El lunes siguiente a la Navidad, y en el que el país entero continuaba de festejos por la obtención de la tan ansiada Copa del Mundo de fútbol, un niño más era golpeado hasta la muerte, presuntamente por quienes serían su madre y el concubino de esta.

Renzo, tal era su nombre, tenía apenas cuatro años, y en la fotografía difundida por los medios de comunicación lucía una sonrisa fresca y plena.

Su madre lo había llevado al hospital con evidentes traumatismos en su cabeza y en su cuerpo, aduciendo que el niño se había caído en la bañera, mientras ella cuidaba de otro de sus hijos más pequeños.

Sin embargo, el examen forense practicado sobre el cuerpo del niño arrojó resultados que reflejan que Renzo murió como consecuencia de los múltiples golpes y lesiones que presentaba.

Tras el hecho, la familia del padre del niño reclamó airadamente que los responsables de su muerte reciban el mayor de los castigos previstos por la ley.

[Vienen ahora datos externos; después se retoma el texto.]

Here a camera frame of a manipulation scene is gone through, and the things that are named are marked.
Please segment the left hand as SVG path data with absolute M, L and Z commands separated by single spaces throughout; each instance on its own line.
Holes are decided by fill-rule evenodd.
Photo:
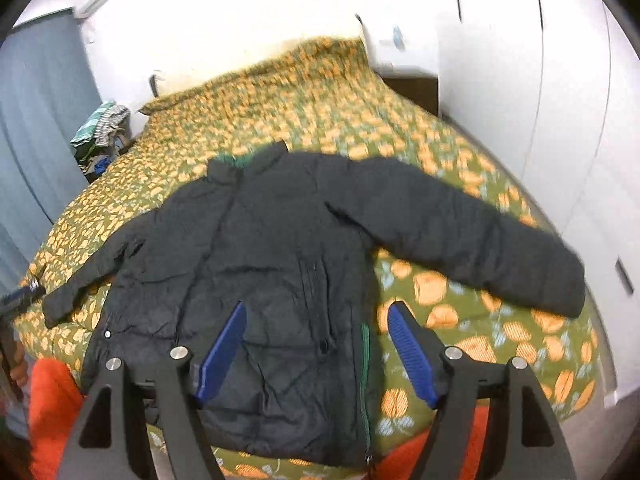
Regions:
M 25 350 L 21 341 L 15 341 L 13 365 L 10 369 L 10 377 L 17 387 L 25 387 L 28 383 L 28 363 L 25 359 Z

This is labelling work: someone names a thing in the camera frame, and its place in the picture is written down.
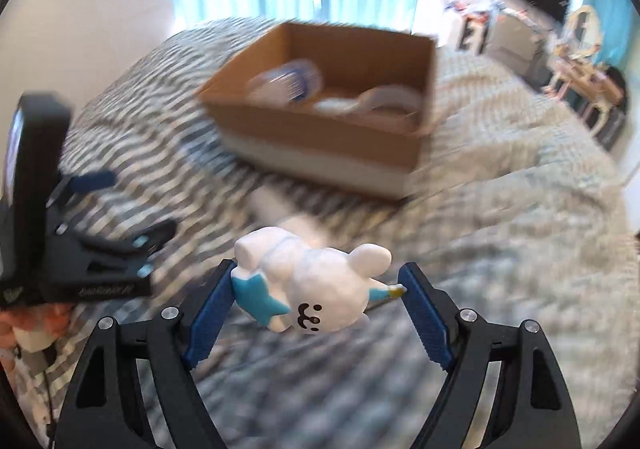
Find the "operator left hand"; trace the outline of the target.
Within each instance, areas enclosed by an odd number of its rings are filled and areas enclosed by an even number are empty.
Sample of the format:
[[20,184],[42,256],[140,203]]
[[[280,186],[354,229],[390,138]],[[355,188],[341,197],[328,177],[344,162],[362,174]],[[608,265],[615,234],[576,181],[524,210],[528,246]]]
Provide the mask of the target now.
[[73,304],[44,304],[32,308],[12,308],[1,310],[1,349],[14,351],[18,342],[17,331],[28,333],[44,331],[55,341],[64,336],[70,328]]

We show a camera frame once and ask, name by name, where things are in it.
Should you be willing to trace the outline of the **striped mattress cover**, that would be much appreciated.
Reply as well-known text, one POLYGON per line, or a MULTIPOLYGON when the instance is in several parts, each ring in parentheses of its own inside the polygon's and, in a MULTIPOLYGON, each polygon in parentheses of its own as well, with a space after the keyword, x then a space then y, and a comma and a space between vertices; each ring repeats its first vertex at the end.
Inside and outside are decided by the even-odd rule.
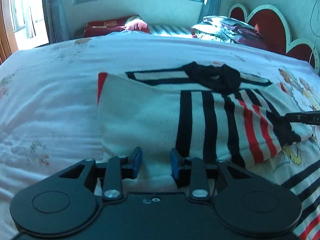
POLYGON ((172 25, 150 25, 150 34, 164 37, 193 38, 192 29, 172 25))

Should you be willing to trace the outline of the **white floral bed sheet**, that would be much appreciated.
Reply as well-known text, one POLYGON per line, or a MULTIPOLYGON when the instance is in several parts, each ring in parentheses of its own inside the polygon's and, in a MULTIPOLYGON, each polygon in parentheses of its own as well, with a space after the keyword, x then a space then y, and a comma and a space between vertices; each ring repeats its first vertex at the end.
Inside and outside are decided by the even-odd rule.
POLYGON ((17 234, 9 211, 17 192, 82 159, 108 159, 98 121, 100 72, 193 61, 282 82, 300 111, 319 109, 319 76, 308 63, 242 45, 133 32, 20 50, 1 65, 1 239, 17 234))

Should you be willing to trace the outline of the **blue-grey left curtain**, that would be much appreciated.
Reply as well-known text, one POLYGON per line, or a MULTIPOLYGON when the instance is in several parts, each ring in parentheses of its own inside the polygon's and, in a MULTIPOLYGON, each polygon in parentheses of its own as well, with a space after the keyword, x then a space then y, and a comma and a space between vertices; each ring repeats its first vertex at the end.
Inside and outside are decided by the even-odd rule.
POLYGON ((44 22, 50 44, 69 40, 62 0, 42 0, 44 22))

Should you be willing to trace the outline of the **red heart-shaped headboard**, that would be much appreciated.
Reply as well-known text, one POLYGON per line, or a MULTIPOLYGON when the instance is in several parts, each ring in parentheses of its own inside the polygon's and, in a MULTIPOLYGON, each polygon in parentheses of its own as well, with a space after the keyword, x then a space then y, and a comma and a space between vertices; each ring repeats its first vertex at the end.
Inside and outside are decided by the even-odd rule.
POLYGON ((307 38, 293 39, 284 15, 273 5, 260 5, 251 12, 236 3, 230 7, 228 16, 255 28, 263 37, 271 52, 307 61, 316 74, 319 73, 319 53, 315 43, 307 38))

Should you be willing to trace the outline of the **brown wooden door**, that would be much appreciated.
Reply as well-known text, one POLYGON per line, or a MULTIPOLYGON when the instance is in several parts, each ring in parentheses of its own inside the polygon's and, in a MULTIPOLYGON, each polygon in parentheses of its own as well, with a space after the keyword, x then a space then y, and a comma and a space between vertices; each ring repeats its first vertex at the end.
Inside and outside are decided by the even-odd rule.
POLYGON ((13 53, 18 51, 14 30, 10 17, 9 0, 1 0, 1 64, 7 60, 13 53))

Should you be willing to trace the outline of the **striped knit sweater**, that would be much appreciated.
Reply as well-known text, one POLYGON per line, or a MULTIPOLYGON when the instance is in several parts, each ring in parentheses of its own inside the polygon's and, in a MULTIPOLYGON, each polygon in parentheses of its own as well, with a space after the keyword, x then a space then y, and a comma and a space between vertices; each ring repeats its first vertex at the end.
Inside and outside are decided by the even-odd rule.
POLYGON ((285 146, 309 139, 292 124, 298 111, 287 88, 228 65, 192 62, 178 68, 98 75, 98 117, 107 158, 143 151, 138 177, 126 191, 176 188, 170 151, 206 163, 228 160, 248 168, 285 146))

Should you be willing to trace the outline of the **red folded blanket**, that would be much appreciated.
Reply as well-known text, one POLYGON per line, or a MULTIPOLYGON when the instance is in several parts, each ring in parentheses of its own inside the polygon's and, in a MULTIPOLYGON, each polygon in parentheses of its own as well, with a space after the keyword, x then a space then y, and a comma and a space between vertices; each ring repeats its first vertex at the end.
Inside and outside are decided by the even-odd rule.
POLYGON ((125 30, 150 33, 148 24, 144 22, 139 15, 134 15, 113 20, 88 22, 85 26, 83 37, 104 36, 125 30))

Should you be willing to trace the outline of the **pile of colourful bedding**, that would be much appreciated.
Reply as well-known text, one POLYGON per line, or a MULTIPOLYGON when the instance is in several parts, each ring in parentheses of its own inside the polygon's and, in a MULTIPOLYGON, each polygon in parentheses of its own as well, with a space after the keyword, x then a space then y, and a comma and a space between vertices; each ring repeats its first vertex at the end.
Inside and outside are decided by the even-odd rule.
POLYGON ((226 16, 204 16, 192 26, 193 38, 207 41, 242 44, 267 50, 262 35, 251 25, 226 16))

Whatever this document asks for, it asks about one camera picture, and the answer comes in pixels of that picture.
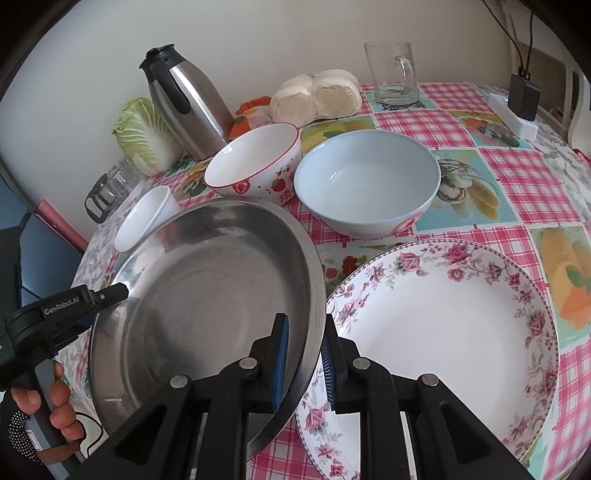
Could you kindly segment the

Su abuela paterna y sus tías contaron que hacía tiempo que el padre de Renzo no podía tener contacto con él por impedimentos que ponía la madre, y que habían hecho varias presentaciones ante la justicia por este motivo.

También comentaron que de la institución escolar a la que concurría el niño habían citado a la madre porque habían observado que el niño presentaba hematomas reiteradamente.

No es, lamentablemente, el primer caso de un niño que acaba siendo asesinado por su familia, y de cuyo maltrato eran conocedores distintos actores de la sociedad.

Familia ampliada, docentes, vecinos, funcionarios judiciales, en muchas ocasiones llegan a tener contacto con la situación de violencia de la que el niño es objeto, y sin embargo, no se actúa con la responsabilidad, celeridad, pericia y contundencia como para impedir estos horrendos padecimientos y el desenlace mortal.

¿Qué motiva estas tibias respuestas? ¿Qué es lo que no permite dimensionar la gravedad de los hechos que están ocurriendo?

Cuando se toma conocimiento de las lesiones que este niño, y tantos otros (conocimos también el caso de Lucio, por cuya muerte están siendo juzgadas su madre y la pareja de ésta) presentaban, es imposible admitir que nadie del entorno familiar, vecinos, amigos, etc, haya percibido el tormento al que los niños eran sometidos.

Sin embargo, pocas son las acciones llevadas a cabo para protegerlos.

¿Acaso es tal la idealización de la figura materna, que impide aceptar que una madre pueda golpear a su niño hasta la muerte?

¿Acaso es tal el horror que la castración en la madre produce, que frente a una madre en falta esquivamos la mirada?

¿Acaso un niño no es tomado como sujeto de derecho, y sobre él se trasladan las culpas y se justifica su castigo?

¿Será que se sostiene la creencia de que los niños “pertenecen” a sus padres y eso los dota del poder de hacer con sus hijos “lo que quieren”?

En paralelo a la reivindicación de los derechos de las mujeres, a su protección contra la violencia, a la redacción de leyes que las amparan, no se observa la misma preocupación por el estado de las niñeces.

Si una mujer es maltratada en la vía pública, de inmediato, afortunadamente, habrá alguien que interceda para detener al agresor. No ocurre lo mismo cuando vemos a un padre o a una madre zamarrear, gritarle o “darle un chirlo” a un niño.

Asumimos pasivamente que los padres tienen derecho a aplicar “correctivos” sobre los niños, y dejamos que ejerzan distintos tipos de violencia sin intervenir.

Subestimamos el efecto que las palabras, las miradas, los gestos y los golpes tienen sobre los niños.

Permanecemos en una escandalosa inacción, mientras somos testigos de distintos grados de sufrimiento en pequeños que no tienen recurso defensivo alguno que los sustraiga del dolor.

Cada niño que muere como consecuencia de la violencia ejercida por sus familiares cercanos nos interpela respecto a nuestro compromiso con la protección de las niñeces. Nos enfrenta y nos confronta con la liviandad con la que en distintos ámbitos nos posicionamos frente al maltrato infantil.

Debemos recordar que si además tomamos conocimiento de los hechos en el ejercicio de nuestra profesión (docentes, médicos, psicólogos, trabajadores sociales, funcionarios públicos, abogados, jueces, etc.) la aplicación o gestión de acciones urgentes de protección no sólo es una obligación, sino que su omisión constituye un grave delito.

Renzo, Lucio y tantos otros niños nos duelen a todos cuando la tragedia los alcanza.

Es imprescindible que la violencia contra los niños provoque la misma respuesta condenatoria, desde el primer indicio, sospecha o prueba del maltrato, y se actúe de inmediato, asumiendo la responsabilidad que a cada uno de nosotros nos corresponde frente a un chiquito en riesgo de vulneración de sus derechos.

Andrea Edith Homene es psicoanalista.